IIIOn ne rencontre donc pas dans ce roman du Vice suprême, qui semblait le promettre, un vice de plus que les vieux vices ; les vices connus, les vices éternels qui suffirent pour anéantir sous le feu du ciel Sodome et Gomorrhe et qui suffiraient bien encore pour que Dieu mît en morceaux sa mappemonde demain. Pauvres vices pour des blasés comme nous qui, semblables à l’empereur romain, en voudrions payer un de plus !… Mais que voulez-vous ? M. Joséphin Péladan a été bien obligé de se contenter de cette pauvreté, et sous son pinceau, on ne s’aperçoit jamais qu’elle en soit une… Je ne sache personne qui ait attaqué d’un pinceau plus ferme et plus résolu ces corruptions qui plaisent parfois à ceux qui les peigne ou qui épouvantent l’innocente pusillanimité de ceux qui craignent de les admirer… Peintre acharné de ressemblances, la panique morale ne prend jamais M. Péladan devant sa peinture, car il y a une panique morale moins odieuse, mais plus bête que l’hypocrisie. Il peint le vice bravement, comme s’il l’aimait et il ne le peint que pour le flétrir et pour le maudire. Il le peint sans rien lui ôter de ses fascinations, de ses ensorcellements, de ses envoûtements, de tout ce qui fait sa toute-puissance sur l’âme humaine, et il en fait comprendre le charme infernal avec la même passion d’artiste intense que si ce charme était céleste !
Mais le moraliste invincible et chrétien, est là toujours derrière le peintre et c’est lui qui éclaire le tableau… Puisque M. Joséphin Péladan avait voulu peindre une décadence, il devait être hardi avec les détails comme avec le sujet de son livre, et s’il eût reculé devant aucun d’eux, il eût affaibli la conception de son roman. Dans le flot de personnages qui y passent sous nos yeux, on ne trouve pas même les trois justes qu’il fallait pour sauver Sodome. On n’y compte qu’une seule innocence et une seule vertu, l’innocence d’une vierge violée, et la vertu d’un prêtre qui résiste à de démoniaques tentations. Tout le reste de ce monde, en chute, n’est que corrompus et corrupteurs, dépravés et pervers, mais sans les mesquineries de l’indécence. Ils sont par trop au-dessus d’elle ! Si un vice suprême, en tant que nouveau et spécial à la civilisation qui nous tue, était impossible, si l’auteur du livre a été obligé de se rabattre sur les vieux vices connus, de tous, du moins, il a choisi celui qui communique aux principales figures de son œuvre cette incontestable, mais affreuse grandeur qui reste à l’âme de l’homme, quand elle ose encore garder son orgueil, après avoir perdu sa fierté !

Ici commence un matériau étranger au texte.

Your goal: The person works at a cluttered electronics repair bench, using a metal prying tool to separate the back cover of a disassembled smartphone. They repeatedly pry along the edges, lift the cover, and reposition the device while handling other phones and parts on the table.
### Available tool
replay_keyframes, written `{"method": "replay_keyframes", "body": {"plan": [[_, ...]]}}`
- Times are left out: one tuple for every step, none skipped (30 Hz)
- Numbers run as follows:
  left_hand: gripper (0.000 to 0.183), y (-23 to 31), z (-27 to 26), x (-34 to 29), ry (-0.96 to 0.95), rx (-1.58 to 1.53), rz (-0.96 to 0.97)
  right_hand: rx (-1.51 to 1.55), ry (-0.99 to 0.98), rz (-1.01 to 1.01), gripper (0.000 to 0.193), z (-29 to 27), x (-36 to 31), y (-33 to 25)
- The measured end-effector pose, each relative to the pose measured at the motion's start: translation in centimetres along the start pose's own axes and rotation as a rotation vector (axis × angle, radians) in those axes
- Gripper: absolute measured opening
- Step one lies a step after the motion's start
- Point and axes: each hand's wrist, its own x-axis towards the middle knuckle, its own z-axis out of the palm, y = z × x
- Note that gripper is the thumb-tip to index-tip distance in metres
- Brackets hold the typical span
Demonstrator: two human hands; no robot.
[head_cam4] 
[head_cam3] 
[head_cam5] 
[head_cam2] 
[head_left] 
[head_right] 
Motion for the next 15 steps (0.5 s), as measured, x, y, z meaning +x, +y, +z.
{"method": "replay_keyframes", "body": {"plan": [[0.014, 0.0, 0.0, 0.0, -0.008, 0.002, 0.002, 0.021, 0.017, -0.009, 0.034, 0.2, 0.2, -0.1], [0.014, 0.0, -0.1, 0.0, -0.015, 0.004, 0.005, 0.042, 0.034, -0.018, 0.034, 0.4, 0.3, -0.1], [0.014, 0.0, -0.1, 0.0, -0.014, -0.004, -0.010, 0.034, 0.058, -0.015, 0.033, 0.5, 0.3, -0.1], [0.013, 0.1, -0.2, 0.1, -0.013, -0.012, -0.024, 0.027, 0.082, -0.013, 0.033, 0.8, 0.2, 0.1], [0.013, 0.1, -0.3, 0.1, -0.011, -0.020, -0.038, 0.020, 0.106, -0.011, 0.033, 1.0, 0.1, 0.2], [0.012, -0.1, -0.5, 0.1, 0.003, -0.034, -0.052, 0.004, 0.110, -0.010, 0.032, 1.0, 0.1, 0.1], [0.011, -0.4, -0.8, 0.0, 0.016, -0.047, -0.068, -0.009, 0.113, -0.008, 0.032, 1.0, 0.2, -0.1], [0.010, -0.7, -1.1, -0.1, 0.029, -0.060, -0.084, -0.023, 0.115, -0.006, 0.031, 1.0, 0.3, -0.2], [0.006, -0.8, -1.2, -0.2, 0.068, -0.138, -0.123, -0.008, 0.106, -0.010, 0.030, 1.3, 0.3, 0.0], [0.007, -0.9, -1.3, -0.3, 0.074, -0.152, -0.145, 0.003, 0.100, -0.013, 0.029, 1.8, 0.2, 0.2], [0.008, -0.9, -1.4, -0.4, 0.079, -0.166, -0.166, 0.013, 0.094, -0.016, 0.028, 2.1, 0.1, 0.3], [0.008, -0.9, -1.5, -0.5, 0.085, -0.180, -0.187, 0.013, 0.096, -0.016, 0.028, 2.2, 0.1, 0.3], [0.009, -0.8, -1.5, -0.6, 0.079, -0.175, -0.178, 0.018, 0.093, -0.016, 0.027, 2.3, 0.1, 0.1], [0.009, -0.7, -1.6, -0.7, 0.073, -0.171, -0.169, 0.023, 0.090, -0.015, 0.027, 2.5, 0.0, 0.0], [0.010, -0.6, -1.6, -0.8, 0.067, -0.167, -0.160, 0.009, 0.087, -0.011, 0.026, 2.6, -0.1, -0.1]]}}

L’une de ces principales figures ou pour mieux parler la figure centrale de la fresque de M. Joséphin Péladan est comme je l’ai dit déjà une princesse d’Este, Malatesta par mariage, dont la beauté rappelle les plus beaux types de la Renaissance et le sang bleu roule le germe de tous les vices de cette époque funeste qui fut le Paganisme ressuscité. La princesse Léonora est, comme dit superbement Saint-Bonnet, toute l’addition de sa race et cette addition fait une colonne de hauteur à dépasser le cadre étroit du XIXe siècle et à le faire voler en éclats comme un plafond qu’on crève… Parmi les plus grandioses vicieux qui entourent la princesse, aucun ne l’égale. Douée de toutes les puissances corruptrices de la vie, la beauté, le génie, l’esprit, la richesse et la science, une éducation fée mais perverse a développé en elle le monstre futur, mais c’est elle qui l’a elle-même accompli. La brutalité d’un mari bestial lui avait donné, dès la première nuit de son mariage, le dégoût des voluptés charnelles, et d’une Messaline ou d’une Théodora qu’elle aurait pu être, elle se fit un autre genre de monstre… Elle fut le monstre métaphysique. L’orgueil et la volonté domptèrent ses sens et elle fut chaste. Chasteté homicide ! Don Juan femelle plus fort que Don Juan le mâle, qui avant bon appétit et qui dévorait ses conquêtes, elle repoussa les siennes avec mépris. Elle n’avait soif que des désirs qu’elle allumait et elle buvait ce feu, comme de l’eau, d’une lèvre altière… Bourreau de marbre, elle se dresse en ce roman du Vice suprême à côté de toutes les débauches et de toutes les luxures dans sa placidité cruelle jusqu’au moment où, comme le diamant qui coupe le diamant, elle rencontre un bourreau de marbre plus dur que son marbre et à l’heure juste marquée par le destin.
Car il y a un destin dans ce livre, mais ce destin est un homme… et c’est cet homme, plus que la Critique, qui va porter, je le crains bien, à l’œuvre majestueuse de M. Péladan son plus rude coup.